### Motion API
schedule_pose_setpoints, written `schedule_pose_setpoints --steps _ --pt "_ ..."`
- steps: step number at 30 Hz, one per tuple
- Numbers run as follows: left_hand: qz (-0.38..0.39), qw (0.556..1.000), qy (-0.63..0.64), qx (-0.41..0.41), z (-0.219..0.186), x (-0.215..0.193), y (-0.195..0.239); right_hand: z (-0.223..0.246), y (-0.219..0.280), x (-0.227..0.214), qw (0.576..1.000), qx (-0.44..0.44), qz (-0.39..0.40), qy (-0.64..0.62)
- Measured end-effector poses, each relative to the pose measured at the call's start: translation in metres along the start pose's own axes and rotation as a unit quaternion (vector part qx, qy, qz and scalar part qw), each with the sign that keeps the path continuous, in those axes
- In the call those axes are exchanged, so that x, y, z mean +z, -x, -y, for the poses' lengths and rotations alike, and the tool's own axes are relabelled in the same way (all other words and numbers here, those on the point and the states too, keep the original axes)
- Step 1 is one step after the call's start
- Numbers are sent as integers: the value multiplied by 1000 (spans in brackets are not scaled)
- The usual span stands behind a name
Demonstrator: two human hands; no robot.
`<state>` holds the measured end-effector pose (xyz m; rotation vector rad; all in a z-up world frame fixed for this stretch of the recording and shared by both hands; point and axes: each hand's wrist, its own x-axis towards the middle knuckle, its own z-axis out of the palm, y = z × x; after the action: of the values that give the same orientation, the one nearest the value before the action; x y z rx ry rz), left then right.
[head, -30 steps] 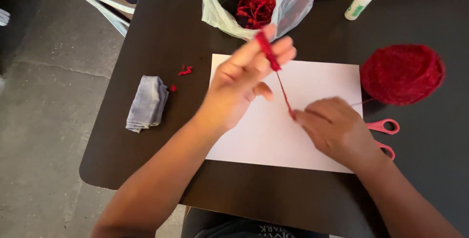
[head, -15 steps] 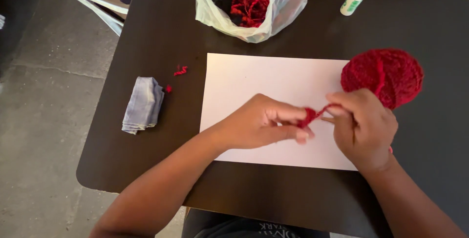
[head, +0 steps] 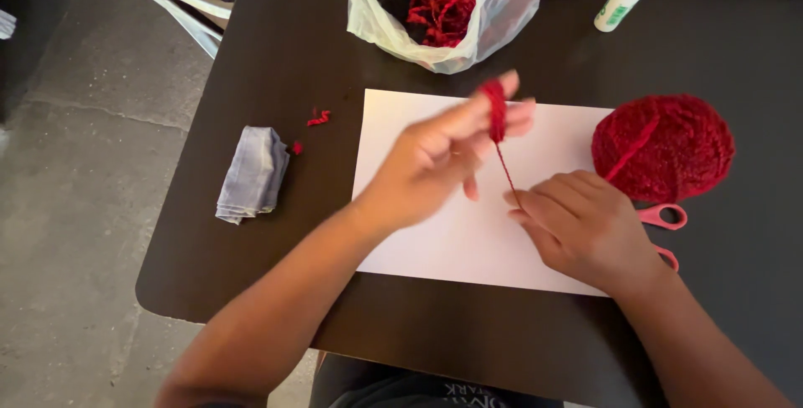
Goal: Cutting and tying small pieces of red yarn onto a central string to create a decorative craft
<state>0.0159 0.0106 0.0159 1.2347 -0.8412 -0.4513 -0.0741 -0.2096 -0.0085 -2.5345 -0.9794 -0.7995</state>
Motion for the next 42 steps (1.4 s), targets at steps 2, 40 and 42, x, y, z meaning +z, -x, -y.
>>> schedule_pose_setpoints --steps 2,40,42 --pt "0 999 -42 24 27 6 7 -6 11 1 1000 2 -18 -13" --pt "29 987 159 -13 6 -7 4 2 149 -69 924 310 123 189" --pt "47 992 116 -2 5 -6 4 4 153 -67 925 305 117 192"
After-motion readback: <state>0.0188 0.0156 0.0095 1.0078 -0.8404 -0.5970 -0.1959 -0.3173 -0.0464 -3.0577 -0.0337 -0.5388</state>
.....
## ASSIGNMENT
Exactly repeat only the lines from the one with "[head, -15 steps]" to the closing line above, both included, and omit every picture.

## OUTPUT OF THE EXERCISE
[head, -15 steps] 
[head, +0 steps] 
Goal: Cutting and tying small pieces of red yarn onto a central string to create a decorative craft
<state>0.0159 0.0106 0.0159 1.2347 -0.8412 -0.4513 -0.0741 -0.2096 -0.0085 -2.5345 -0.9794 -0.7995</state>
Motion for the next 42 steps (1.4 s), targets at steps 2, 40 and 42, x, y, z meaning +z, -x, -y.
>>> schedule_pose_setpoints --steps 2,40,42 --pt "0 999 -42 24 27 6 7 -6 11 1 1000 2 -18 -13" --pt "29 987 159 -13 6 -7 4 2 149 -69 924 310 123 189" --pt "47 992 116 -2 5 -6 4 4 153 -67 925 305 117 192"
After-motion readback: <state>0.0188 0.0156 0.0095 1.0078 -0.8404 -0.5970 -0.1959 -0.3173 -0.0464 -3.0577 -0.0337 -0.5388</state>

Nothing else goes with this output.